Postgresql – Wal segment still exists on master, but logs on slave and master say it’s been removed

postgresqlreplication

I'm trying to set up streaming replication on Postgresql 9.5

The master and slave are configured as below and WAL files are accumulating on the master. However, something is wrong as I get complaints that the WAL files are missing:

Slave:

FATAL: could not receive data from WAL stream: ERROR: requested WAL segment 0000000200000059000000BA has already been removed

Master:

repuser@[unknown] ERROR: requested WAL segment 0000000200000059000000BA has already been removed

The WAL file does exist on the master, and the slave will restore happily if I ship the WAL files over and use the restore_command option in recovery.conf.

postgres$ ls -l /db/archivedir/0000000200000059000000BA
-rw------- 1 postgres postgres 16777216 Mar 31 10:18 /db/archivedir/0000000200000059000000BA

Master config – postgresql.conf:

wal_level = hot_standby
archive_mode = on
archive_command = 'test ! -f /db/archivedir/%f && cp %p /db/archivedir/%f'
max_wal_senders = 3

The master also has a replication slot configured:

brp=# SELECT * FROM pg_replication_slots;
slot_name | plugin | slot_type | datoid | database | active | active_pid | xmin | catalog_xmin | restart_lsn 
----------+--------+-----------+--------+----------+--------+------------+------+--------------+-------------
brp_uk    |        | physical  |        |          | f      |            |      |              | 

Slave – postgresql.conf:

hot_standby = on

Slave config – recovery.conf:

standby_mode = on
primary_conninfo = 'host=xxx port=5434 user=repuser password=xxx'
trigger_file = '/tmp/postgresql.trigger.5434'
primary_slot_name = 'brp_uk'

Then the pg_basebackup is run and the slave started.

The slave has all the data as of the time of the backup, but no new data from the WAL files, and the error above.

What have I mis-configured?

Best Answer

It is as dezso alluded to in the comment.
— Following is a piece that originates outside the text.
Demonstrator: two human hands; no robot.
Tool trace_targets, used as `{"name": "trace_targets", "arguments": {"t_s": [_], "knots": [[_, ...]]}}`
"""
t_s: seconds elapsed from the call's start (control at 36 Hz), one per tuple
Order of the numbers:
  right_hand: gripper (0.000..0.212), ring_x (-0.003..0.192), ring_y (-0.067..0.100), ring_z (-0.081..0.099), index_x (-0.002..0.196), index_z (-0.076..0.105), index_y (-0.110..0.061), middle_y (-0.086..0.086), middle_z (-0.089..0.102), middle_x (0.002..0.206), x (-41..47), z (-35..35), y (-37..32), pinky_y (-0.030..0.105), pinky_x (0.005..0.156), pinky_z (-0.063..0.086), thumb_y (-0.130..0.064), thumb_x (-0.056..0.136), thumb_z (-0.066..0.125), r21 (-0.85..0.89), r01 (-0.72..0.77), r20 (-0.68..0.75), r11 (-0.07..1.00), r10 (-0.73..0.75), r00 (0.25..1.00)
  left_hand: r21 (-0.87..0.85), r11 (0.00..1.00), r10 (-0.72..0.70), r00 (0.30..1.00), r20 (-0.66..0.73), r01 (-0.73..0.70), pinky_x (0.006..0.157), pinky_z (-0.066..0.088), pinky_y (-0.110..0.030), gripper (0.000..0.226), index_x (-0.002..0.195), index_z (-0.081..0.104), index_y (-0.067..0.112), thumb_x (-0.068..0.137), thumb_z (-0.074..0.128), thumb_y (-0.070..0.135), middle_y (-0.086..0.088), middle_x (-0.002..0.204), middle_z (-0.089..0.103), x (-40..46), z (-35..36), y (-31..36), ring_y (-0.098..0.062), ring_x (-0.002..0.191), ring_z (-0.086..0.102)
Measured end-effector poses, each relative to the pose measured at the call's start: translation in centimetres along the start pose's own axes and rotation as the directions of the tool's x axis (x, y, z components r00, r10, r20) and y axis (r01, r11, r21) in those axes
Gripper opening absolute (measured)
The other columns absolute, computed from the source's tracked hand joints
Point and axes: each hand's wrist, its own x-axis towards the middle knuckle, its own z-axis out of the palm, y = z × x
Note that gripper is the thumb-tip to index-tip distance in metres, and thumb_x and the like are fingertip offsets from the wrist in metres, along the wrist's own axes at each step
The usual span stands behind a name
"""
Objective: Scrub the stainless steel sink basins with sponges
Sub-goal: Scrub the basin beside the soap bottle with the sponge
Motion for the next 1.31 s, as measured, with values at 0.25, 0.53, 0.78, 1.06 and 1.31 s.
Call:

The reason you get the error is because the WAL has already been archived.

You can configure how many segments to store on the master with the wal_keep_segments configuration. You should set it to at least the amount of WAL's created during the base backup (and some extra as buffer).

Since the standby doesn't connect to the replication slot until it is ready to use it (which is after the base backup is finished), it means that the slot has not been activated yet and therefore is not storing the old WAL's.